The days that followed on this last trip were full of laziness and rain and playing card games and board games and spending time with my brother and nephew. We went on walks and rode four wheelers and swung from the big oak tree in the front yard.  Mom, dad and I took the day after Christmas to wander around Leiper's Fork where we discovered the charming town for the first time. The drive was beautiful. On each side of the road was field after field and gigantic house + barn after gigantic house + barn (where people who don't ever worry about money undoubtedly live). I'm always amazed to discover the most beautiful places hidden in the middle of nowhere.

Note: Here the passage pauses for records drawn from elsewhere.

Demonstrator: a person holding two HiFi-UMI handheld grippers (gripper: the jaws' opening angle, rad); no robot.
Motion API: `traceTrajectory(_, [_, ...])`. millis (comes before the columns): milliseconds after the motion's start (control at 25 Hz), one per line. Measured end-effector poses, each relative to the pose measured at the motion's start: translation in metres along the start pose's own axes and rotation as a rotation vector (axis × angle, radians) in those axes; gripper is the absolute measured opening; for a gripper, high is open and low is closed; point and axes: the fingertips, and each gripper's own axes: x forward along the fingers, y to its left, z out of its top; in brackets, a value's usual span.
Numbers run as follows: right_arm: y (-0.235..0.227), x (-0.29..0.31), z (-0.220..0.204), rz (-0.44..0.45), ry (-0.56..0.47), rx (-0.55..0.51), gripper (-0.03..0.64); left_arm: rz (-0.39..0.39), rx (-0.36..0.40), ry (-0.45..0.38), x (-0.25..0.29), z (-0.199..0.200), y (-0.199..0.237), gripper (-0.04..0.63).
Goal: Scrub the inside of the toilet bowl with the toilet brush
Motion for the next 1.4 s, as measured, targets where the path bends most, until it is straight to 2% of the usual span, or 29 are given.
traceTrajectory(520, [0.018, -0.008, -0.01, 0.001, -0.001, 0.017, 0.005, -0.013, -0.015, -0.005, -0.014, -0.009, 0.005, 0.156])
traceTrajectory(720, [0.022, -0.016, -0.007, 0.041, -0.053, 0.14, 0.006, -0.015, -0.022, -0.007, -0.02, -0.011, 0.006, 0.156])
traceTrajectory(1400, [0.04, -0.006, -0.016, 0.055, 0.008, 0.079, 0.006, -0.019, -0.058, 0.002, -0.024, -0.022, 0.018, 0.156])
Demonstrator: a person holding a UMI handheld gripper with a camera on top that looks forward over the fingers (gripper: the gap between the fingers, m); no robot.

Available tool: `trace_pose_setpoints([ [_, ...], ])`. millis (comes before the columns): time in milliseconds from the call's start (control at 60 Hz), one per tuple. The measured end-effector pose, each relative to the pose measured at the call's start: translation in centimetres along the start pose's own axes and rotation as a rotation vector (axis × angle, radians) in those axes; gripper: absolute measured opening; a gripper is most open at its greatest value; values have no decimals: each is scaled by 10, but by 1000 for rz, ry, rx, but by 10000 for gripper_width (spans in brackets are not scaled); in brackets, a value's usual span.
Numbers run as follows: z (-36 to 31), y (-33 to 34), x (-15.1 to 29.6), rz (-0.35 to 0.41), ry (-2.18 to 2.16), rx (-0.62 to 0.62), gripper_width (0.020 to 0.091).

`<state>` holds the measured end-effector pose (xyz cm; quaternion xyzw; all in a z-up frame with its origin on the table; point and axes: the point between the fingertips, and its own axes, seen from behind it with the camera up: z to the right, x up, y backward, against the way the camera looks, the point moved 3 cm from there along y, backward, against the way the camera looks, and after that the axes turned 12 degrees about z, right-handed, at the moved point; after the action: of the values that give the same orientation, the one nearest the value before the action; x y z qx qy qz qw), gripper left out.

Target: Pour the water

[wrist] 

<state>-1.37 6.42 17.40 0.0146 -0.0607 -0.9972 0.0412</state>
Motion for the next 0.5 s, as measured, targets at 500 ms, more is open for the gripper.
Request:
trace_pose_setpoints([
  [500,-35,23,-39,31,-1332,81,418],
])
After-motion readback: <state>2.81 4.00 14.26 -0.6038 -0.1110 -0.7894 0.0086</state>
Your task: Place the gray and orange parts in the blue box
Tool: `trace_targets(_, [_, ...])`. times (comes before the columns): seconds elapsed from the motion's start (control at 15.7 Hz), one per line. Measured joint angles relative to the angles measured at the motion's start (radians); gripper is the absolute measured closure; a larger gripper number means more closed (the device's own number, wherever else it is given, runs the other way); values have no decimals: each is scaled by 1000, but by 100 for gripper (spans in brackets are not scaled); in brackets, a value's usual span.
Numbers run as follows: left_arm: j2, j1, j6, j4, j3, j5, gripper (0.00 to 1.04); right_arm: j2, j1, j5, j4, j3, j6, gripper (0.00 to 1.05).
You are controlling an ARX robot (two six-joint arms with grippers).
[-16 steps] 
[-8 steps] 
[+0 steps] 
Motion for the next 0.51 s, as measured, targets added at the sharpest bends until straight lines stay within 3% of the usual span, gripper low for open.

I feel lucky to see such places and I'm grateful when I discover them.

Those two weeks were full of many moments and things that couldn't be any more perfect: resting on a bench nestled on the hillside at the park, the wind singing through the trees; endless cups of coffee that energized my soul; a home full of love and warmth and fun and play and laughter; getting lost on backroads in the rain; trips to town; watching Gilmore Girls while Molly Sue, my parent's yellow lab, snuggled beside me; and the beauty of simple ordinary things that surrounded me each day.

Everything that happened in the months before those last two weeks slowly started to escape into the shadows. And, as time carried us into the new year, I finally started to heal.